Today we went to the water park because dang nabbit, we’d had it.

With city inspections and work emails and tweaked backs and packing for vacation and Morning Edition and the whole lot of it.

Chuck it, we said.

And the next thing you know we’re wearing wrist bands and deciding which water slides are the scariest and how quickly can we get there.

Actually, at first, it appeared we were going to be a little risk averse. 

We won’t do the very, very craziest rides, okay, Mama? said Tall One.

And I’d like a life jacket, said Small One.

Say wha?!?!

This is the child who has no pain threshold, no sense of mortality and a keen eye for the extreme. 
A life jacket???

But okay.

So we started tenderly. On a lazy-river-kind-of-thing that was, well, boring.

So which water slides are the scariest? And how quickly can we get there?

That’s how we spent the rest of the day. 

And when we stopped for lunch (which was at 3 o’clock because we could not bring ourselves to stop until we were faint of heart and spirit) we pulled out a map, circled all the things we’d already done and plotted out what we’d hit before nightfall. 

On the way home we talked about our favorites and “it turns out,” said Small, ” that the ones that make you kind of nervous are the best.”

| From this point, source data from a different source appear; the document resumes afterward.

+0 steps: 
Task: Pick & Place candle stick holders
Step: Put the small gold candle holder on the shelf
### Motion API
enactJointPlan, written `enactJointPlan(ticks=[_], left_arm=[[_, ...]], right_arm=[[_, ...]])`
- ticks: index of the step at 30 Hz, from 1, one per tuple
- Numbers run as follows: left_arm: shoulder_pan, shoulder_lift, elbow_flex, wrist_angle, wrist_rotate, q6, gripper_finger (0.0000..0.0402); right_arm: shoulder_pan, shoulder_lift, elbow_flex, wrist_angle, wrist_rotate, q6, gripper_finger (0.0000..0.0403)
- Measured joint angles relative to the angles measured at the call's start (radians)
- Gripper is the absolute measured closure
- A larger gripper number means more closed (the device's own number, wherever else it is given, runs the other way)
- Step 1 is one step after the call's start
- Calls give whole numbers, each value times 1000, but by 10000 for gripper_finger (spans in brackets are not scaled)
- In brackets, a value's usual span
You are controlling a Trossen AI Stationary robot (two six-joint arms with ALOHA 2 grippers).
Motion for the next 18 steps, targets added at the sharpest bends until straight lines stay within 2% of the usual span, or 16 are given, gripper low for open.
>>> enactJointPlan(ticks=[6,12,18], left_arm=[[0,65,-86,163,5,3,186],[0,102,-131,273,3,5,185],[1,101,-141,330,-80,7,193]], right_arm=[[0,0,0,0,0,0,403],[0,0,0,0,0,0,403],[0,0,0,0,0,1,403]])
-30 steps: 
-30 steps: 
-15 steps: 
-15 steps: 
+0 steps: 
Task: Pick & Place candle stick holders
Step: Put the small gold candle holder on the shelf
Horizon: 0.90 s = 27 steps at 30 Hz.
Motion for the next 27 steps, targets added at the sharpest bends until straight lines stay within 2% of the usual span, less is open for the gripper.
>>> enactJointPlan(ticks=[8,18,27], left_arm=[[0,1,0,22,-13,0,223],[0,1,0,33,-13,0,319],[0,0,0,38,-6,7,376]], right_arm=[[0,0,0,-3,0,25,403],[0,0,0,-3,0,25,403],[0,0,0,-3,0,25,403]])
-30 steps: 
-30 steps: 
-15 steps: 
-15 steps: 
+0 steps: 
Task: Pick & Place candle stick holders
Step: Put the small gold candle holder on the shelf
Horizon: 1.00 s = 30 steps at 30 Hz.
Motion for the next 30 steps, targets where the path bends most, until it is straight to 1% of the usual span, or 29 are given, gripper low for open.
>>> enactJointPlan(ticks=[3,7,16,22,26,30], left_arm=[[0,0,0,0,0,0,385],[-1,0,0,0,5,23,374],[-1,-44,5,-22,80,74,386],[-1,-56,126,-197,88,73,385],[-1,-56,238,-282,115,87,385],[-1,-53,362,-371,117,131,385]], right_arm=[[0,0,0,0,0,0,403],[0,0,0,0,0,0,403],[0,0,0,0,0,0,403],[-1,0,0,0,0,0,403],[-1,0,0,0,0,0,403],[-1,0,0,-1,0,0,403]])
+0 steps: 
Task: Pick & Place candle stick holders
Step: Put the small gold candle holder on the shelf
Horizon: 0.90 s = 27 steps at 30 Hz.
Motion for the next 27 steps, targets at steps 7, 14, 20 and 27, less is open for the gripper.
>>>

And that’s the thing about life and waterslides, isn’t it?

I mean, parenthood, for one. 

Or writing.

Or showing somebody your writing.

Might as well go headfirst down a speed chute.

Whoopin’ and hollerin’ the whole way….

We Have Lift-Off

Hello, Houston.
We have a kitchen.

And when I say a kitchen, I mean:

Indoors.

Running Water.

Refrigeration.

Gas burners worthy of a rocket launch.

And… it’s cute, to boot.

Personally, when it comes to creative endeavours I prefer the 2 dimensional kind — words on paper, that sorta thing. But it does feel good to know that we’ve pumped a little new life into an old bungalow and we’re still upright, speaking to one another and — ta da — eating home cooked meals again! Wahooo!!!!!